SAFIAN: This effort on the Marshall Plan For Moms, did it lead you to writing this book Pay Up? Had you been planning to write this book before?
SAUJANI: No, I did not want to write another book. No, that was not the plan. It did, because part of what I saw was that Congress needed to grow a heart and that they were busy bailing out airlines, but they weren’t going to bail out moms. Even in this moment, again, of the largest exodus of women leaving the labor force in the history of our nation, even then, they couldn’t provide relief to moms. I really saw the opportunity for the workplace, for the private sector, to really step up and provide some of that structure at this moment. Especially given the great resignation, the jobs numbers came out and there are more jobs open than ever before. Working women actually have a lot of leverage, and I never think you should waste a good crisis.
SAFIAN: I mean, there is an irony that if you hear politicians talk like, “Yeah, moms are great.” When it comes time to actually act in the interest of 11 million jobs disappearing, it just didn’t create its own momentum.

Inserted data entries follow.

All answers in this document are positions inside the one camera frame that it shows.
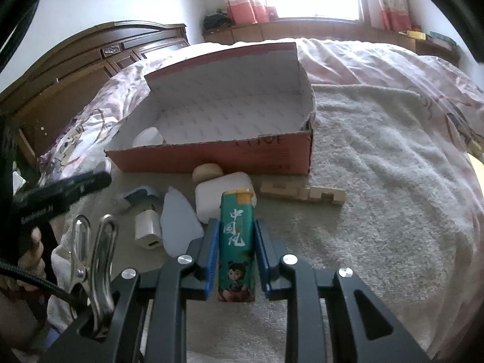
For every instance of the metal spring clip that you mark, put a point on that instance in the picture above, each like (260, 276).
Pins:
(99, 272)

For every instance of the yellow book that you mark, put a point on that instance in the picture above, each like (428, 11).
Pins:
(414, 34)

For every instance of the pale blue plastic piece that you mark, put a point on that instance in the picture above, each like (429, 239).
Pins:
(181, 227)

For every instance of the white round container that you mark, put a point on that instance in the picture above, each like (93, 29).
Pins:
(147, 138)

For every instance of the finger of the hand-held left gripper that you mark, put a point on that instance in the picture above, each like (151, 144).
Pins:
(89, 183)

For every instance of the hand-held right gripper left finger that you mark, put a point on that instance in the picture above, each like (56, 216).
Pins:
(211, 257)

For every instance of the round beige wooden lid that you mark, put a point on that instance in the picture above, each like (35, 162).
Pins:
(206, 172)

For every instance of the dark wooden headboard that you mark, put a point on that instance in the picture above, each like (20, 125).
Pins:
(75, 68)

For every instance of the pink printed quilt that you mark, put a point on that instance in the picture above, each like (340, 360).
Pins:
(378, 64)

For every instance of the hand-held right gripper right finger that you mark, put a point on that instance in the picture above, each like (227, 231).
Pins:
(262, 257)

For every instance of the wooden window ledge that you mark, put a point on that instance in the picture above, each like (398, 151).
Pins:
(272, 30)

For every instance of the wooden block puzzle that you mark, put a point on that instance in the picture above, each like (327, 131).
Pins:
(302, 193)

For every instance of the white plastic case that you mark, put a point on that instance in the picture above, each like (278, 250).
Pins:
(213, 198)

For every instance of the white charger plug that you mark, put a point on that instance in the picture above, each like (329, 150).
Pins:
(147, 228)

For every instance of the person's left hand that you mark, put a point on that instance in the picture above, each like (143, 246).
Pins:
(33, 249)

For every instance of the dark clothes pile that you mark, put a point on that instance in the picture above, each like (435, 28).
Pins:
(217, 20)

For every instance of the green drink carton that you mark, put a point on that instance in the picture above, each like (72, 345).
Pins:
(234, 242)

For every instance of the stack of books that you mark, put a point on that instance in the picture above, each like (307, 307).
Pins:
(440, 39)

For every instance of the person's left forearm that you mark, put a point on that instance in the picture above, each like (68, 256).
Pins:
(19, 317)

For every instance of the red cardboard box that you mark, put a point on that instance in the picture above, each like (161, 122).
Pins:
(211, 158)

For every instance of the beige towel blanket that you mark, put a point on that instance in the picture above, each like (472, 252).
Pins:
(378, 196)

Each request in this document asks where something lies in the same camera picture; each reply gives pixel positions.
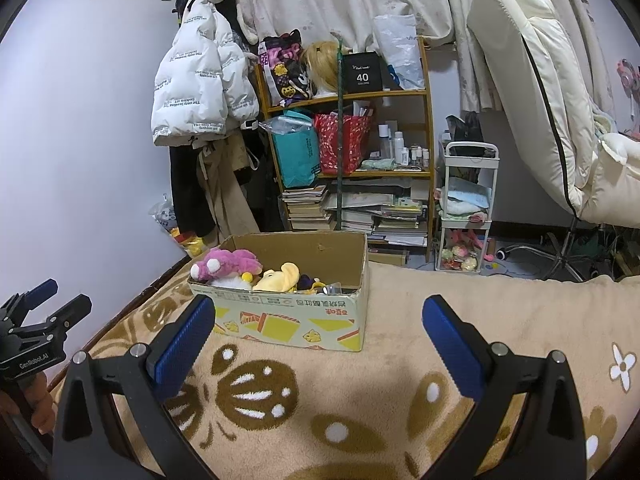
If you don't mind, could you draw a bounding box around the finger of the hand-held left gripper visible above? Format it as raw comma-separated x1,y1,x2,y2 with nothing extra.
0,278,59,332
14,294,93,347

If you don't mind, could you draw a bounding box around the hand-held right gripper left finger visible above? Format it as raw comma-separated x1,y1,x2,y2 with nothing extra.
51,295,217,480

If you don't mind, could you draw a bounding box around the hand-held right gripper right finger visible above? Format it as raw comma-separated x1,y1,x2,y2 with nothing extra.
420,294,588,480

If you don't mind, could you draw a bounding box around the pink bear plush toy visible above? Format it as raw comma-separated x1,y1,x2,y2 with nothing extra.
190,247,263,283

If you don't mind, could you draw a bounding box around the printed cardboard box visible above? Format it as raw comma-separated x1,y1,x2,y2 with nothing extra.
187,231,369,352

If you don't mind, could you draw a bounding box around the yellow plush toy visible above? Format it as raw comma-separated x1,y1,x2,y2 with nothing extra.
252,262,301,293

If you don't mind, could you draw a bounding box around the person's left hand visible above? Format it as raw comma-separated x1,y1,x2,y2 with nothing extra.
0,373,54,436

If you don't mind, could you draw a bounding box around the flat brown carton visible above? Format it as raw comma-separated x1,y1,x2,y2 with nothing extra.
367,250,408,267

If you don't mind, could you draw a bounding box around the beige printed blanket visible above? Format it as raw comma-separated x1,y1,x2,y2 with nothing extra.
50,255,640,480

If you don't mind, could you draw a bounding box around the plastic bag of snacks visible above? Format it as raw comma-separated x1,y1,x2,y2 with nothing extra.
148,195,207,257

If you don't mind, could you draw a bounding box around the pile of colourful magazines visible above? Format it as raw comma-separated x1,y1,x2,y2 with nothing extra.
325,182,431,248

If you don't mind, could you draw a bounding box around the black hanging garment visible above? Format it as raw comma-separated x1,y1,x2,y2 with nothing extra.
169,142,218,238

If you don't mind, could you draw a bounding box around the folded light blue cloth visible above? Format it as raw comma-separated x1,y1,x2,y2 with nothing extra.
437,177,493,223

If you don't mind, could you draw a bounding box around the beige hanging coat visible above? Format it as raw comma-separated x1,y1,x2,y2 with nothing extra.
196,135,261,246

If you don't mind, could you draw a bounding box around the black printed garment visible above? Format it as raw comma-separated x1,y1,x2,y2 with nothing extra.
232,127,283,233

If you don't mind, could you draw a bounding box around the white trolley cart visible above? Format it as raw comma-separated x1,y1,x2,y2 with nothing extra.
434,141,501,273

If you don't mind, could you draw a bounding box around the stack of brown books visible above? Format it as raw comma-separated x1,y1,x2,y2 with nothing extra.
281,185,337,232

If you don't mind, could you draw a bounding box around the wooden shelf rack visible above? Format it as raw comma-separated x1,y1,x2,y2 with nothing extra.
255,35,435,263

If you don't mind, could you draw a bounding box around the group of white bottles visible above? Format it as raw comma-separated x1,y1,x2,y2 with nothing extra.
377,122,432,168

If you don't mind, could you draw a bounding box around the teal paper bag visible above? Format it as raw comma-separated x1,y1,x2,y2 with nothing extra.
272,115,321,188

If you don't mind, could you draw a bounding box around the red patterned bag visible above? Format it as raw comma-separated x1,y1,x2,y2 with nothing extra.
314,112,373,175

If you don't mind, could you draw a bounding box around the green pole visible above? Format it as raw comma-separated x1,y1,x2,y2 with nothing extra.
332,32,348,231

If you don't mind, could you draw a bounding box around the white puffer jacket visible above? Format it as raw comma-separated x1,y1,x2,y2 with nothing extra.
151,0,261,147

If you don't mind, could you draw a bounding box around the black flat box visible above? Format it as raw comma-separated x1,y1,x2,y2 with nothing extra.
341,51,391,94

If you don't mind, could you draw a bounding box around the pink and black printed bag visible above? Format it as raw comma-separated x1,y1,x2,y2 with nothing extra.
257,30,313,107

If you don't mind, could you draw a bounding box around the cream padded chair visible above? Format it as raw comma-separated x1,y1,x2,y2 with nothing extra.
466,0,640,283

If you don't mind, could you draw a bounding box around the blonde wig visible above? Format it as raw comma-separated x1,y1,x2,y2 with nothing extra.
299,41,343,98

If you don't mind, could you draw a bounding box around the white plastic bag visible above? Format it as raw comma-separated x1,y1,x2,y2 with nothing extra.
372,13,426,92

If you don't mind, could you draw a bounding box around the pink desk fan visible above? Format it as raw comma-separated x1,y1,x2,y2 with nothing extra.
616,58,640,92

SAUJANI: No, I’m still surprised. I’m still surprised how this is not on the front page of Time magazine. I’m still surprised that this is not the first thing that folks are talking about. I think it’s because we don’t feel the pain of it yet. I think part of it is that offices aren’t open. You don’t see the amount of women missing. You’re not going to see both the short term and the long-term effects of having all these women not just leave, but downshift their careers. You’re not going to see the effects of the mental health crisis that we have. 51% of working women say they’re anxious and depressed. The CDC released a report saying that the two subgroups that are suffering the most pandemic are 19 to 24 year olds and moms. Bob, moms don’t break. We don’t. We don’t break, but we’re broken. That means something is deeply wrong and deeply needing to be fixed. I think that reckoning is coming. What’s going to be really annoying is I feel like I’m going to be saying, like I told you so. Actually if we intervened, when we should have intervened, the ramifications from an economic perspective, from a mental health perspective, from a perspective of what’s happening to our children, would not have been as dire as they’re going to be if we don’t do something.
Chapter 4: It’s not about fixing women, it’s about fixing the system
SAFIAN: The book talks about why the future of women at work is different than you think. What are we all missing?

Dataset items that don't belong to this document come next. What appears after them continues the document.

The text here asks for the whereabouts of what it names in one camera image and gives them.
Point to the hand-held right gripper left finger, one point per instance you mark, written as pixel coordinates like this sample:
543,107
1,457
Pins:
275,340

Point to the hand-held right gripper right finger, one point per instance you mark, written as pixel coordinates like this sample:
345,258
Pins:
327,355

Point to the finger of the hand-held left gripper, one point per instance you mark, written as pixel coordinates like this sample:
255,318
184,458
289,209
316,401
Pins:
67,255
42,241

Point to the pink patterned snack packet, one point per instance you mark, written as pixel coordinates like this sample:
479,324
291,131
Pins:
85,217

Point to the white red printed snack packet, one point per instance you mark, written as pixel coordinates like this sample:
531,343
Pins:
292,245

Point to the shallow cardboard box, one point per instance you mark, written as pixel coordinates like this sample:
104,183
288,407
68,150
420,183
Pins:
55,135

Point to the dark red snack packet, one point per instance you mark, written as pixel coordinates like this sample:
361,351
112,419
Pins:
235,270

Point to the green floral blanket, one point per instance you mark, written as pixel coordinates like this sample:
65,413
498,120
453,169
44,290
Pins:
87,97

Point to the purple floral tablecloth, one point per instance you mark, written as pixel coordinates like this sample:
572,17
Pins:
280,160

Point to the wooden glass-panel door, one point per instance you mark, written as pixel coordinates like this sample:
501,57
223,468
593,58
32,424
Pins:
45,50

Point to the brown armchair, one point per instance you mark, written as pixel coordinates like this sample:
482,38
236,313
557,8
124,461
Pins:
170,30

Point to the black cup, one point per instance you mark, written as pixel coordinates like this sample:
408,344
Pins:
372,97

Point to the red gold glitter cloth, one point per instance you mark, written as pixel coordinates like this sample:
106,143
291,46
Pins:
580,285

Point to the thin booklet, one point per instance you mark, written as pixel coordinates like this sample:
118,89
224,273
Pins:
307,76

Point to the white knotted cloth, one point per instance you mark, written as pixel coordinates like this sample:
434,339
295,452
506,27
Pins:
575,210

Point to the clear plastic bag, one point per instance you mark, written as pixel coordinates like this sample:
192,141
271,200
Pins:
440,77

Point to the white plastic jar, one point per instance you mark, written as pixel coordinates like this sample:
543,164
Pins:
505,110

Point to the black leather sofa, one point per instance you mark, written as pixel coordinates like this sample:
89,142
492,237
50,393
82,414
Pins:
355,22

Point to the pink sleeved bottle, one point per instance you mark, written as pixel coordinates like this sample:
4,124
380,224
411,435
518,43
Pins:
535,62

SAUJANI: Well, we got to tell people something different than we’ve been telling them. For so long, I mean, I spent the past 10 years telling my students to barnstorm the corner office. To lean in really hard. To girl-boss your way to the top, and I was wrong. I mean, like I said, I found myself in the pandemic with two little babies and trying to run an organization, and it nearly broke me. I learned the hard way that having it all is a euphemism for doing it all. It didn’t matter if you got a mentor, or you delegated, or you color coded your calendar. It wasn’t about fixing the woman. It was about fixing the system. Literally, the entire industrial complex of corporate feminism needs to be throw on the garbage. Because it is actually keeping us further away from equality, rather than moving us forward.
Chapter 5: The big lie of corporate feminism
SAFIAN: You talk about the big lie of corporate feminism, so what is the big lie of corporate feminism? That your career is the center, should be the center? What’s the lie? What’s going on?

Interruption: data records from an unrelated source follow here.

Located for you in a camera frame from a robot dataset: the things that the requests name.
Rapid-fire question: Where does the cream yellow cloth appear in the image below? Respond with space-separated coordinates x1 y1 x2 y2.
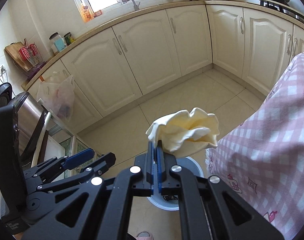
145 107 219 159

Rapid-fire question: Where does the light blue plastic bin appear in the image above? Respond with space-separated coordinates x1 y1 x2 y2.
136 155 202 210

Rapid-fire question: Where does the black gas stove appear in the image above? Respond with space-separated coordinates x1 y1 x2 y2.
253 0 304 28

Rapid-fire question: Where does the clear plastic bag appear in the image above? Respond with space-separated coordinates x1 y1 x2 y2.
37 71 75 122

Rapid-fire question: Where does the stainless steel container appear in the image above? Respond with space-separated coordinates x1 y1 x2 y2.
13 92 46 150

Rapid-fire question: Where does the glass jar blue label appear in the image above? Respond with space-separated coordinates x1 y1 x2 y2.
49 32 67 54

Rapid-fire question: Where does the red wire utensil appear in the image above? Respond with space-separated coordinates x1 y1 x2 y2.
19 39 42 67

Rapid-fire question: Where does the cream kitchen base cabinet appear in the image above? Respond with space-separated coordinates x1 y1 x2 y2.
204 1 304 97
22 1 214 133

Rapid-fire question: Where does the orange bottle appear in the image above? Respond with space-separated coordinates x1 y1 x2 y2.
81 4 93 22

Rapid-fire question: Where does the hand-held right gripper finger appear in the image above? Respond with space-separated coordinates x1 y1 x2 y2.
22 142 158 240
157 146 285 240

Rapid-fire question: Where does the purple rack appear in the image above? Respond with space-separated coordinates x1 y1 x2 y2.
25 62 46 78

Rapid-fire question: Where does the pink checked tablecloth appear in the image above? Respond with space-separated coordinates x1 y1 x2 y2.
205 52 304 240

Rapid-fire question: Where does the black fan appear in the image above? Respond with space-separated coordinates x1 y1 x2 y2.
0 82 12 110

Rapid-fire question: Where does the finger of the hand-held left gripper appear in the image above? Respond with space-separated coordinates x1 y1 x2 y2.
37 152 116 193
23 149 95 180

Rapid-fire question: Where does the wooden cutting board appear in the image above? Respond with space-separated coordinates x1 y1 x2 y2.
5 41 33 72

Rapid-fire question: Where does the pink slipper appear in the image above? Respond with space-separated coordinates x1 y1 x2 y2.
137 231 154 240

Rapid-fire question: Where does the jar with dark lid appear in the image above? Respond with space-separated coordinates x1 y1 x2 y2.
63 32 76 46

SAUJANI: I think the lie is that you just gotta work harder, that you gotta fix yourself, that you just gotta lean in, you gotta raise your hand, that you gotta take another course on teaching you how to invest. And it’s why even the word imposter syndrome, where does that come from? You have all these women who are at the top of their class, and they get to the workplace, and suddenly they think they’re not qualified anymore because we’re told that.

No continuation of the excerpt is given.